-- Exercise goal --
I need the number of lines in the data that contain the word "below", and nothing beyond it.
______
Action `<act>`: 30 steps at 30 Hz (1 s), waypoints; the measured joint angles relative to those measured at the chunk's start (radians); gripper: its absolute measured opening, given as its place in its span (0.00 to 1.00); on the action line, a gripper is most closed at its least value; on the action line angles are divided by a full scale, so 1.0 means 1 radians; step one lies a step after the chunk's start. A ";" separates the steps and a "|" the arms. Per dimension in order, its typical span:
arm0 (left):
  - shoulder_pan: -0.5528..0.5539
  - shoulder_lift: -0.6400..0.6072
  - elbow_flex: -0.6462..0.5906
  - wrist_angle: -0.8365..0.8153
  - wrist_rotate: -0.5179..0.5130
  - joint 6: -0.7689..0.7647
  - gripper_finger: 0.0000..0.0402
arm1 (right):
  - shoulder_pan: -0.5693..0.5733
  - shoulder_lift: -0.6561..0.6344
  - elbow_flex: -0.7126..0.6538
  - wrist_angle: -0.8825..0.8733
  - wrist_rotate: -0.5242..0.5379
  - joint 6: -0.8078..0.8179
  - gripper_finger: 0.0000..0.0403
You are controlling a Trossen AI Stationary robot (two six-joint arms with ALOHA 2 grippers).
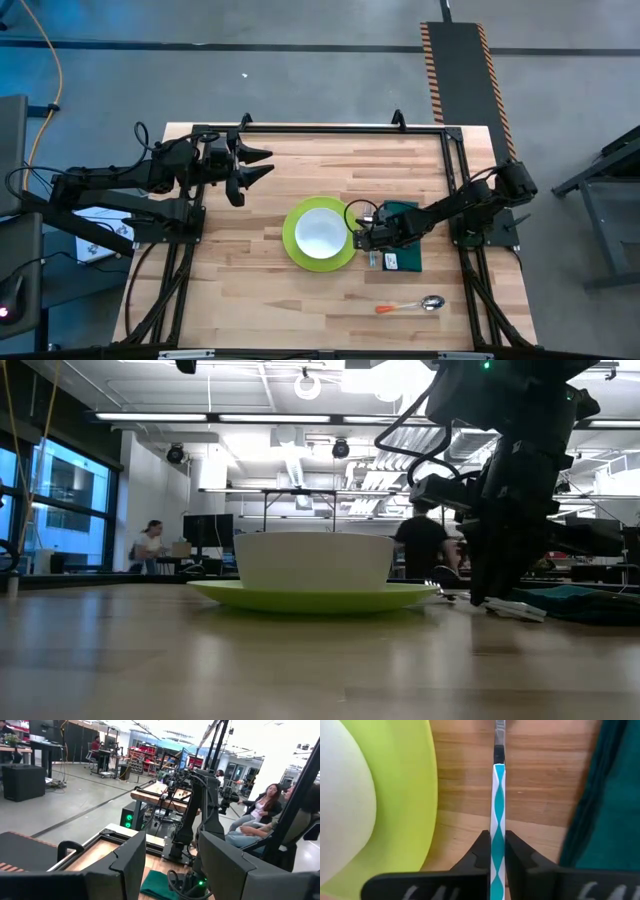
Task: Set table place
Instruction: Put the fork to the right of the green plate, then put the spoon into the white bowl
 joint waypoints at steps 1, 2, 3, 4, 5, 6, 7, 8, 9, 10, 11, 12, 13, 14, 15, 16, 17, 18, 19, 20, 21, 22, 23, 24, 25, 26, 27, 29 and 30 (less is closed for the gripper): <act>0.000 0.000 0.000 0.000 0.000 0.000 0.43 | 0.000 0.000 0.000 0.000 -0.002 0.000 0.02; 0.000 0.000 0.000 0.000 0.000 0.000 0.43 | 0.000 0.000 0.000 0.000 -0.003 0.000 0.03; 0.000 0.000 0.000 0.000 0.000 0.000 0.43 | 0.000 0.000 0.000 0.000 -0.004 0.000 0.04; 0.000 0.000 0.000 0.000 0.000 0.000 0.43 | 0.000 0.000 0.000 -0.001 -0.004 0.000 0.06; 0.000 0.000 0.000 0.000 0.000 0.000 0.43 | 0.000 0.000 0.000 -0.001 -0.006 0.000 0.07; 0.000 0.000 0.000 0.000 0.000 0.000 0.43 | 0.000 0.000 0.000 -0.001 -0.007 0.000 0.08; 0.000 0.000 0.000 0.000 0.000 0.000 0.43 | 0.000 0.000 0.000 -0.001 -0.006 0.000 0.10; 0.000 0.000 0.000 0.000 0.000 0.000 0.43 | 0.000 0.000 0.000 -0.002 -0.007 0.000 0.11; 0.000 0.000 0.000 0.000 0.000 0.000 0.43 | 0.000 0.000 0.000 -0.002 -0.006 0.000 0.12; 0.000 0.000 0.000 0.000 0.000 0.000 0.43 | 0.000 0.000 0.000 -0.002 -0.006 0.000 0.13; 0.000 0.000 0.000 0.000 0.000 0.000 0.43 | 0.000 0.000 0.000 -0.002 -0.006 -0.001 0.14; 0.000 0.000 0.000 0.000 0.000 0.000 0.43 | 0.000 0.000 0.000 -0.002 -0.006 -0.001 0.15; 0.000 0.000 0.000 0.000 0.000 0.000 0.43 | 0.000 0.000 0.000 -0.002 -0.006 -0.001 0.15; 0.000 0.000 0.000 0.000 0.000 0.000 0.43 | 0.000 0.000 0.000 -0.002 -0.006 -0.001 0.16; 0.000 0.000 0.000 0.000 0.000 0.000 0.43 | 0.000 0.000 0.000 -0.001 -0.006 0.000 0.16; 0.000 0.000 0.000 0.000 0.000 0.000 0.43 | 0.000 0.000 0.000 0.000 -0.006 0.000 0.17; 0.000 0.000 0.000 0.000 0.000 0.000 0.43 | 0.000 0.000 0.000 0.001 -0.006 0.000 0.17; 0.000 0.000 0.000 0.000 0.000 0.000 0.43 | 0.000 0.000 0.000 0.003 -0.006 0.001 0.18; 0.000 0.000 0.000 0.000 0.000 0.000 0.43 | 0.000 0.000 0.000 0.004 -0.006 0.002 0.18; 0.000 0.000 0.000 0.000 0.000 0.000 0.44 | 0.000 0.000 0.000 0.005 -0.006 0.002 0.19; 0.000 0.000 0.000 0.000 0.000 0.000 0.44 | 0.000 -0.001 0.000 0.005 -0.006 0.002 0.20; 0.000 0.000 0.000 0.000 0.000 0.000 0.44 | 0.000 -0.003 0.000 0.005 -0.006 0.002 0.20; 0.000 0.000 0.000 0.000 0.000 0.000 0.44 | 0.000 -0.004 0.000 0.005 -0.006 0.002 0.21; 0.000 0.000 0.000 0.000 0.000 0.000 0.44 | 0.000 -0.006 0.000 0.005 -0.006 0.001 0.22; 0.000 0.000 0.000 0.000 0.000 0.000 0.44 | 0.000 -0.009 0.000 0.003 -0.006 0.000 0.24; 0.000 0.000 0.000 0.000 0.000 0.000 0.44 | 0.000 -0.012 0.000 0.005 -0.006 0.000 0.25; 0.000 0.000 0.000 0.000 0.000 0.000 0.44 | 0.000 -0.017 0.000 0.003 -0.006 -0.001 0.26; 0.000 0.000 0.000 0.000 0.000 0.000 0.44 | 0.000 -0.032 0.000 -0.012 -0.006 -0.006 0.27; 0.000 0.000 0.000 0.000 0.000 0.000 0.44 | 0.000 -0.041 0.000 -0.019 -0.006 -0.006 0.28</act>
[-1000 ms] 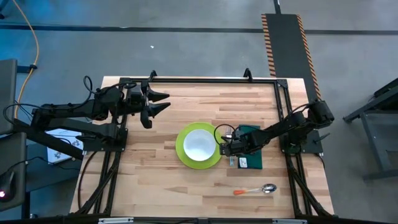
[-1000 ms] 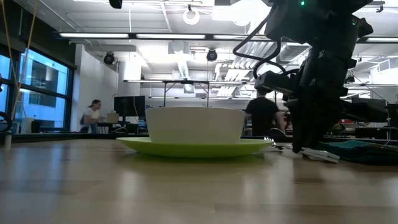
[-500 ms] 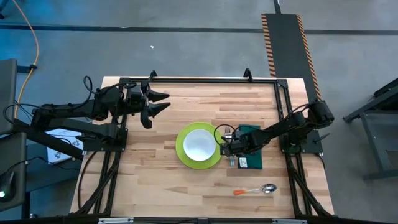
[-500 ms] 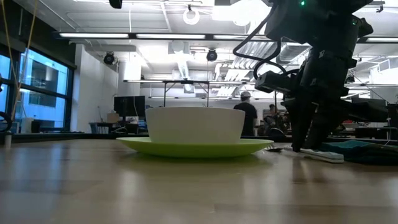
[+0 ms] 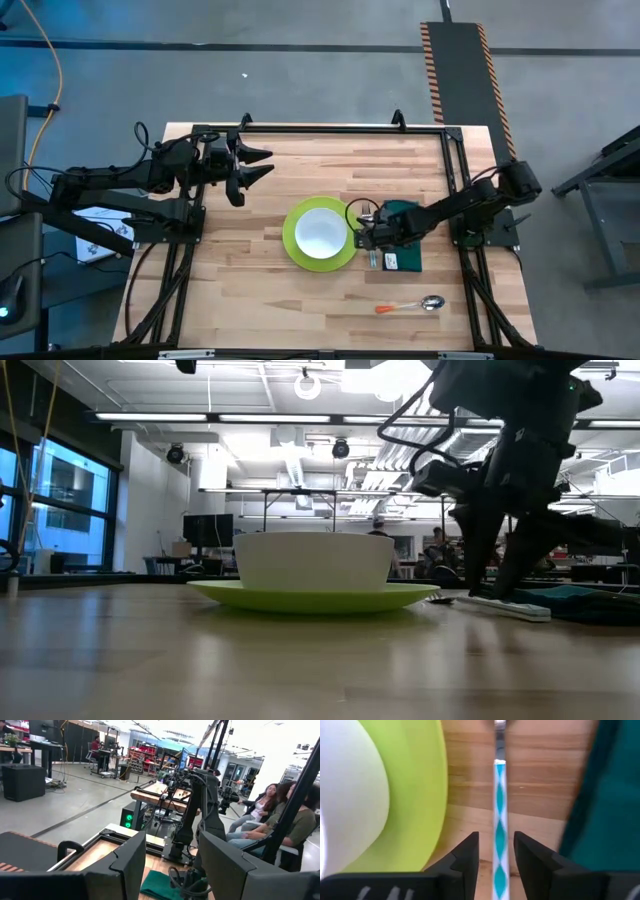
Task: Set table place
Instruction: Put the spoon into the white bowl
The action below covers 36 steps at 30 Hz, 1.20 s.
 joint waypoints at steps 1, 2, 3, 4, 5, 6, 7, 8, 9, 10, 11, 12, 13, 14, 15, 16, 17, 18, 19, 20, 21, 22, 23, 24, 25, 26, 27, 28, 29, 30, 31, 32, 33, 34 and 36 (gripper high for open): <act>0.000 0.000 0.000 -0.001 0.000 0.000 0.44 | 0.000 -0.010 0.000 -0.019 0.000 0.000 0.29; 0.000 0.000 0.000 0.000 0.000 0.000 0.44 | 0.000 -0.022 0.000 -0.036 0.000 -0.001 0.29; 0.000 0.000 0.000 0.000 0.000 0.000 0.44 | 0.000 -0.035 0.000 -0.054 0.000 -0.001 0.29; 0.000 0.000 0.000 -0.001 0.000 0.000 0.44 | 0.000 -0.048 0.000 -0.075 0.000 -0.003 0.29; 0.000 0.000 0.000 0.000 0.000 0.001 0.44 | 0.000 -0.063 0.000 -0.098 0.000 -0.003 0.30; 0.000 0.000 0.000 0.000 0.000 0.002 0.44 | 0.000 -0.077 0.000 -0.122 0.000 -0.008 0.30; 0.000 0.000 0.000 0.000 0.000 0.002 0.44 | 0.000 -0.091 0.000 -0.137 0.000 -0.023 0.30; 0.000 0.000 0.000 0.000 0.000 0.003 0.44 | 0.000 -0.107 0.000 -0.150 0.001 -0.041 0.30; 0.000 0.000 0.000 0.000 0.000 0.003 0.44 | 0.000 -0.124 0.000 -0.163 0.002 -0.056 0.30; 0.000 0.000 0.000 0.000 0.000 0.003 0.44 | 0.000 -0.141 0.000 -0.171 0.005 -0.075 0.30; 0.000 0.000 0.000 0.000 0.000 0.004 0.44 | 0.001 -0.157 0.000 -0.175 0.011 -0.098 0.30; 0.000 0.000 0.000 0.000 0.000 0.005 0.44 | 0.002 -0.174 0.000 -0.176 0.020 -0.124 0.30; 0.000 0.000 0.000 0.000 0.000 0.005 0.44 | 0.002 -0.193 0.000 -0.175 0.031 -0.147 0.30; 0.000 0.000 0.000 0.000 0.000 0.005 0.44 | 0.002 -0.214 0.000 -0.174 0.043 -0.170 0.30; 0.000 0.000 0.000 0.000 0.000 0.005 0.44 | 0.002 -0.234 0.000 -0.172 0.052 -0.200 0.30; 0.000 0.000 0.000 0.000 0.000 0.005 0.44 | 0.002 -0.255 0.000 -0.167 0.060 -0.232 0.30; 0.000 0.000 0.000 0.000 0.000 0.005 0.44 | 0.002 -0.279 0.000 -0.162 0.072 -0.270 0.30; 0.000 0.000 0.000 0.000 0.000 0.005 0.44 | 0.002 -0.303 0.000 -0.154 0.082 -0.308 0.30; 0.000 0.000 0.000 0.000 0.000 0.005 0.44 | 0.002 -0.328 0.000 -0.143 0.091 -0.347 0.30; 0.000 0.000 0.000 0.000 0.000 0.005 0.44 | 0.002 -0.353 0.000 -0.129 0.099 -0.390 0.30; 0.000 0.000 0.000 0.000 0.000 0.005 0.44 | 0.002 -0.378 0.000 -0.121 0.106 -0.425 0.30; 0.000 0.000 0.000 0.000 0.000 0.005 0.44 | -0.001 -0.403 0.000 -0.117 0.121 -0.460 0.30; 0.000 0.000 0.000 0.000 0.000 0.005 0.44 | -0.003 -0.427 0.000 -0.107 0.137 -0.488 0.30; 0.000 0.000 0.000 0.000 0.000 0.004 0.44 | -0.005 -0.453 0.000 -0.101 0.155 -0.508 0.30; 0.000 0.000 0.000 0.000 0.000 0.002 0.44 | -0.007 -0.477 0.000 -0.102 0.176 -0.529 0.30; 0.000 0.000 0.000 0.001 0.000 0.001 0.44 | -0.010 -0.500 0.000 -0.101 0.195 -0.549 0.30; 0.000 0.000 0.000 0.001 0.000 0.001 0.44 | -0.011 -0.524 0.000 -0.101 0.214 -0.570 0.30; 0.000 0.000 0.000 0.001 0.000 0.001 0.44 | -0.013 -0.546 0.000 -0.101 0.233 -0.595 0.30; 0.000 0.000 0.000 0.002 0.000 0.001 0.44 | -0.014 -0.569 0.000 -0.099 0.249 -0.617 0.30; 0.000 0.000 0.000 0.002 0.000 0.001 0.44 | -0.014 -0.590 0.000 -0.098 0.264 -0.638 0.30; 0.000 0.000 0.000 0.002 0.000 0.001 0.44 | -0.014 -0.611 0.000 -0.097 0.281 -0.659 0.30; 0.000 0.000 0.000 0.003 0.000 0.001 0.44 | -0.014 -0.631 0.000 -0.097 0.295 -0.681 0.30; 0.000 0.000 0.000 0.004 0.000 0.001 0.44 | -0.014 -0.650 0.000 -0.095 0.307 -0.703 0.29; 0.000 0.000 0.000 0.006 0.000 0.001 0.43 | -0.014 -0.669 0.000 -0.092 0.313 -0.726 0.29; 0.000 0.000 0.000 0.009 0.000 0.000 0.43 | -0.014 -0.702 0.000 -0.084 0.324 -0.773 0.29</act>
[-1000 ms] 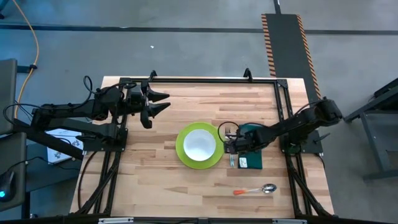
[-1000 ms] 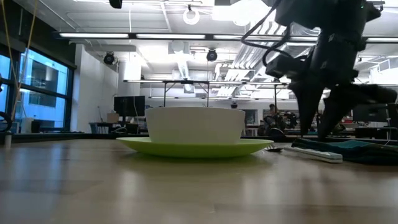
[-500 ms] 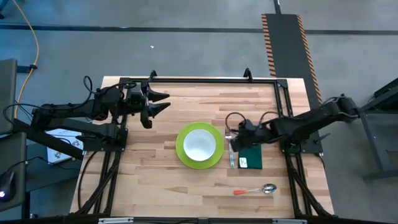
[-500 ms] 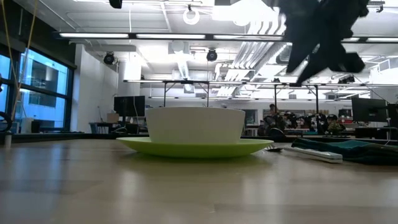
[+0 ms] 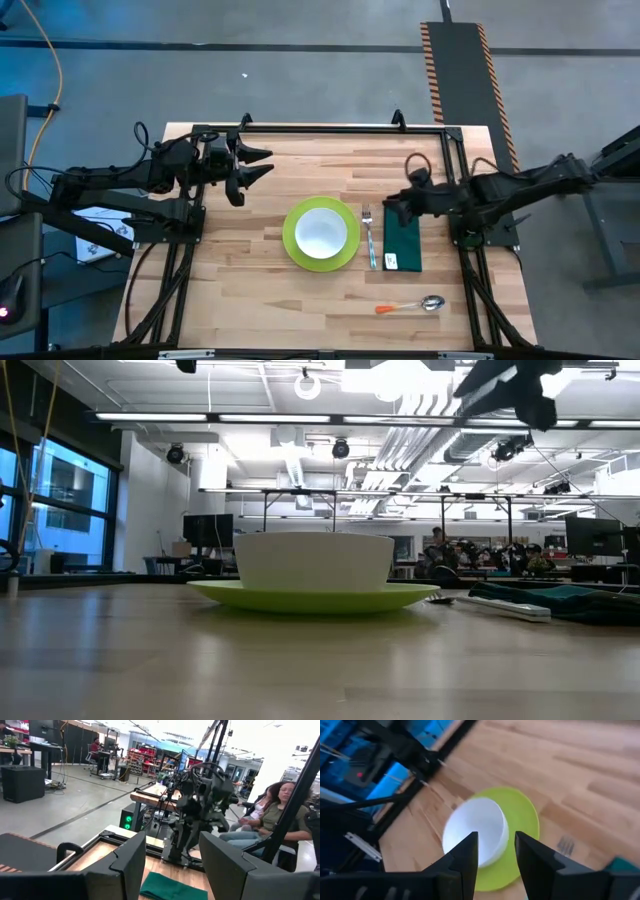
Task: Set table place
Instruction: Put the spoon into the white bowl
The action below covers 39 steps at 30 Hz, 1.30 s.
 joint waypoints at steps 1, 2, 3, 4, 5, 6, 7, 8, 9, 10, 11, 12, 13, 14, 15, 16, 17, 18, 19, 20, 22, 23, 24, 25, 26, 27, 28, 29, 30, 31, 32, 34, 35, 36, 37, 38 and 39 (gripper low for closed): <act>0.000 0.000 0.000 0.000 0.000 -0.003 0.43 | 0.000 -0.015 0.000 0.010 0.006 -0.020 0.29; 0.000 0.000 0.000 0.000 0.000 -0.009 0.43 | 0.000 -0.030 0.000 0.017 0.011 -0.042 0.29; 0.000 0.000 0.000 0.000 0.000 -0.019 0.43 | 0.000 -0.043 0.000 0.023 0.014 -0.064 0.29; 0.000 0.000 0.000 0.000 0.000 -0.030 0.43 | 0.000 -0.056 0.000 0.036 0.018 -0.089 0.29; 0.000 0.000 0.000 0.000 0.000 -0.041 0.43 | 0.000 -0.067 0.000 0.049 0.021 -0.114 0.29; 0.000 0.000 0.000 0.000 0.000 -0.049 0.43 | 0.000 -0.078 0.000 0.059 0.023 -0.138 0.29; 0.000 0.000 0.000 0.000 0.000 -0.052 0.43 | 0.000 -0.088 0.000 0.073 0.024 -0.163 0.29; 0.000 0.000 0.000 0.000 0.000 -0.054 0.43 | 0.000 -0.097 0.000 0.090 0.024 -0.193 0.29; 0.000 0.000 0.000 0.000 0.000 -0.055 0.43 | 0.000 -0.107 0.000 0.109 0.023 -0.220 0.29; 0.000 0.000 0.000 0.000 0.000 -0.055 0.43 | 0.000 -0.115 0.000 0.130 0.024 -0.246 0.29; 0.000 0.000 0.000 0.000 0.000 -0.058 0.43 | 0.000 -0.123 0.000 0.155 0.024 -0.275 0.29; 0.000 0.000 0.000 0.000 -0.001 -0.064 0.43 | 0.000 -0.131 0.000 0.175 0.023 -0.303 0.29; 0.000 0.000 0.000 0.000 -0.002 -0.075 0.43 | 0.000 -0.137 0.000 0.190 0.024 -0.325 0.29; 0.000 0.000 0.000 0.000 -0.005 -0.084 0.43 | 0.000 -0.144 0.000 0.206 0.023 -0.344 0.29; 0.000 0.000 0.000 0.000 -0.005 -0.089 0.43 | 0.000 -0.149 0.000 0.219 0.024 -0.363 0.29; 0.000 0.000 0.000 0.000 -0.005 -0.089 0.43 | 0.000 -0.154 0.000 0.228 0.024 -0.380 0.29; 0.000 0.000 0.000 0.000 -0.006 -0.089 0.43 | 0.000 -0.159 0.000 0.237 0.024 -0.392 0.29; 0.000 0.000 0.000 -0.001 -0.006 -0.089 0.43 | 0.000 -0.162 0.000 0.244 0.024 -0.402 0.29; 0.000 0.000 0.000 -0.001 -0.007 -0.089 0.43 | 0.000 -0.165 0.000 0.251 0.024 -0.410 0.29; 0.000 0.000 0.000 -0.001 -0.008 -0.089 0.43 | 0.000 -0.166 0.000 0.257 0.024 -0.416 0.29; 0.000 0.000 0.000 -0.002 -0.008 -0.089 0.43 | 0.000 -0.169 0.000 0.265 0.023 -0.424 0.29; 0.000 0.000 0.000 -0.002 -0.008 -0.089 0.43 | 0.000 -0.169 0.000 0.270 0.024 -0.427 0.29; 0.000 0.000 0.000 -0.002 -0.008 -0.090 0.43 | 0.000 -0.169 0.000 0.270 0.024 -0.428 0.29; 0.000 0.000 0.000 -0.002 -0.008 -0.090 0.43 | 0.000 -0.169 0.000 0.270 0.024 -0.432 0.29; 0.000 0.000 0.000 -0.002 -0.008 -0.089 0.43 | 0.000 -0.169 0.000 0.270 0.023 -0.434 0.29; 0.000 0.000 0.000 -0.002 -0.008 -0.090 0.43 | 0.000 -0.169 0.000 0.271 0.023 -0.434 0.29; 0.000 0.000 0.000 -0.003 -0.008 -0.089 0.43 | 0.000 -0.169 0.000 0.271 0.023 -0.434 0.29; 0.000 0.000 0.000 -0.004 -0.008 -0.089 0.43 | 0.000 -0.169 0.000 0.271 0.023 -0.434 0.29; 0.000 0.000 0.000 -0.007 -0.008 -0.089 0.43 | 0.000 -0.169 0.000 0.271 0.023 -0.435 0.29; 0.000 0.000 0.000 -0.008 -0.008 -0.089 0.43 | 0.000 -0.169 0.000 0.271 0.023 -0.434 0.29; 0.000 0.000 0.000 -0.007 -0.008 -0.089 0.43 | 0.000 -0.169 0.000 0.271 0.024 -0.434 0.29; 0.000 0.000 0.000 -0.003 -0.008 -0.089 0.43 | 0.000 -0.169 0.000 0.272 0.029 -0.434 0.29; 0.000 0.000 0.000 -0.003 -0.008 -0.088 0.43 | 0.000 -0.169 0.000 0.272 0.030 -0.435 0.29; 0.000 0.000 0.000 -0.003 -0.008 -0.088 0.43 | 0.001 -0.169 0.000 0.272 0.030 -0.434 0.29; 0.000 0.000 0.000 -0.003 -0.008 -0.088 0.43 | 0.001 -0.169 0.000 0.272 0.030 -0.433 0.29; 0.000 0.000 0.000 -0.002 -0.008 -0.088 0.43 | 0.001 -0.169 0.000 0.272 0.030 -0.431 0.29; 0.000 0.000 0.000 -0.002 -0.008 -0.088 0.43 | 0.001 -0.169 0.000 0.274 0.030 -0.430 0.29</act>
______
-- Task response --
2